Controversy reported in Greenbelt speaker choice

There was apparently a row in the speaker-planning process around Greenbelt, the Christian arts and music fest running from August 27th-30th, Premier Christian Media reports.

LGBT activist Peter Tatchell was planning to speak at three different venues over the course of the event, occurring in Cheltenham - apparently causing a certain amount of heartburn.

Anglican Mainstream called for a Tatchell-Greenbelt boycott back in May by way of suggesting his presence would put children at risk of abuse. He responded:

I would like to thank Anglican Mainstream for helping encourage extra interest in Greenbelt; resulting in more people now planning to attend this year's festival because of the controversy and publicity over my invitation.

I'm looking forward to meeting the many Christians who are actively involved in campaigns for human rights, equality, democracy and social justice. We have more in common than divides us.

Later, Tatchell told Premier:

Greenbelt is a festival which encourages ideas, thinking, and debate, and I'm contributing to that, not that I expect people to agree with me. I'm going to be welcoming people to come to the events which I'm speaking at, and just criticize me - to present an alternative point of view, and I will listen to what they're saying, and we'll have a discussion, and out of that discussion, I hope that we'll all emerge with greater wisdom, understanding, and respect for each other.

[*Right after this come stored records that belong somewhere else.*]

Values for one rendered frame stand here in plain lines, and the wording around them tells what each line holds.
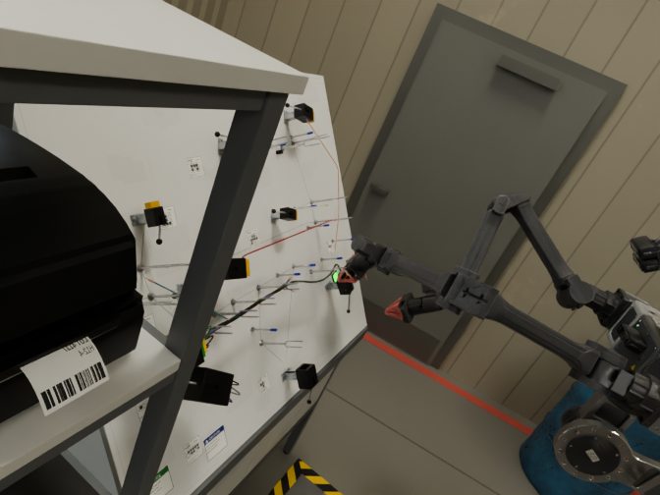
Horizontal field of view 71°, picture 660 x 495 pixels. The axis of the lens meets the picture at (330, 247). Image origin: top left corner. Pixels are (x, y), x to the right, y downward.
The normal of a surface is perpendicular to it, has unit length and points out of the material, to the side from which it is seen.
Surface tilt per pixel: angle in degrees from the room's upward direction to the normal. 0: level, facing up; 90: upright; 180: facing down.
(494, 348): 90
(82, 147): 53
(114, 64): 90
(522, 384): 90
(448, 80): 90
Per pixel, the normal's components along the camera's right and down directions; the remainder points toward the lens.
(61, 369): 0.74, -0.44
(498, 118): -0.34, 0.31
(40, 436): 0.37, -0.82
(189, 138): 0.87, -0.07
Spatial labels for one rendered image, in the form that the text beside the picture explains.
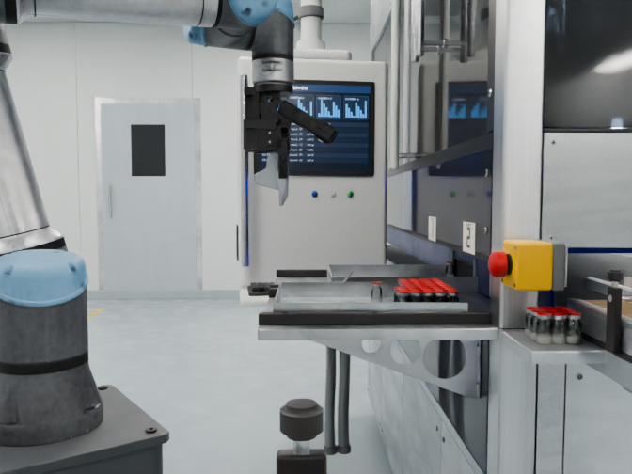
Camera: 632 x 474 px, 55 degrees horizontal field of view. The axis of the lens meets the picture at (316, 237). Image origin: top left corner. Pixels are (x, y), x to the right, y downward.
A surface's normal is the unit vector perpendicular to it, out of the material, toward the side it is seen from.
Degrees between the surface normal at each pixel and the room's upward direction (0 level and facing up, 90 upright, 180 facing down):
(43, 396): 72
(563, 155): 90
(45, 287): 87
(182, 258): 90
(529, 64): 90
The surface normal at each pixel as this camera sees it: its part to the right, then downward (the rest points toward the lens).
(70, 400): 0.76, -0.26
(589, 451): 0.02, 0.07
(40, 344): 0.40, 0.06
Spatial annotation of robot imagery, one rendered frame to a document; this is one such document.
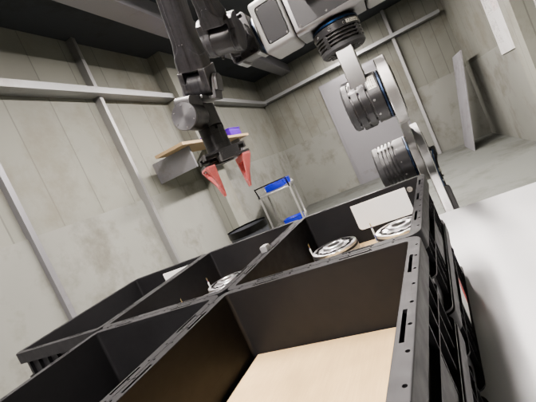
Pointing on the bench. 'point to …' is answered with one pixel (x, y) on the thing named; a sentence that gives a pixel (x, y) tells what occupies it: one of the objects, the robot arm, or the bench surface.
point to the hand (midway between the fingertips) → (236, 187)
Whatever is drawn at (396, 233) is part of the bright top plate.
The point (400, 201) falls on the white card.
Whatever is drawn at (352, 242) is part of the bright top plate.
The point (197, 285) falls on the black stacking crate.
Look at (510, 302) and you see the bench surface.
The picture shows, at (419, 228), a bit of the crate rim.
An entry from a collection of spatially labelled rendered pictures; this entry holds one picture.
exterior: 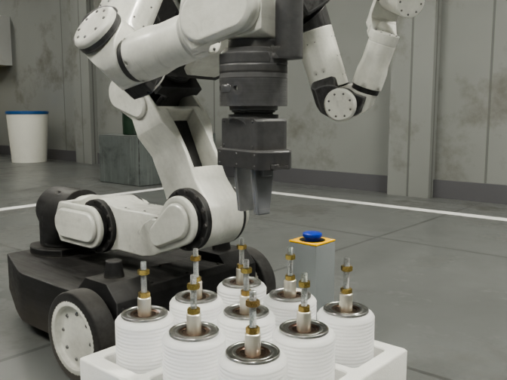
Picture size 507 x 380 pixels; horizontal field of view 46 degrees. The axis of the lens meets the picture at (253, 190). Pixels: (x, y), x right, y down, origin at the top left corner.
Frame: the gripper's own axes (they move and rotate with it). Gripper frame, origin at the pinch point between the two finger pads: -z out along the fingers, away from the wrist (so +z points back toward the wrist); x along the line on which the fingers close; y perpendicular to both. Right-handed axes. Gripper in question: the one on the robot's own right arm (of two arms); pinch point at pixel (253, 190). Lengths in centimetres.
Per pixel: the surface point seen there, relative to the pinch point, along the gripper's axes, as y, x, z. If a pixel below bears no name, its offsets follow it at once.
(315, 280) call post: 33.0, -23.5, -23.7
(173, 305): 1.7, -25.9, -23.4
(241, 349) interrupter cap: -0.8, -1.8, -22.6
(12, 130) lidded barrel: 128, -621, -12
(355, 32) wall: 272, -245, 65
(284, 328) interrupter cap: 9.0, -4.2, -22.5
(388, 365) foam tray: 25.4, 2.3, -30.5
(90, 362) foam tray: -13.4, -26.1, -29.9

You can catch up on some of Tatchell's recent adventures as reported in the Café.

In other Greenbelt news:


  • Twitter users can check #gb10 for the latest.
  • As many as 20,000 to 21,000 attendees were expected
  • Other planned speakers included theologian Stanley Hauerwas, Iona Community leader John Bell, Bishop of London Richard Chartres, and Giles Fraser, Canon Chancellor of St Paul’s.
  • Cartoonist Dave Walker, naturally enough, found a little patch of Greenbelt sunlight in a cartoon parable about the nasty weather occurring over the weekend.

Comments (1)

Just a small note: Richard Chartres is Bishop of London, not Oxford. Lord Harries was the former Bishop of Oxford until a few years ago.

[The error fixed, and thanks for calling it to our attention. -ed.]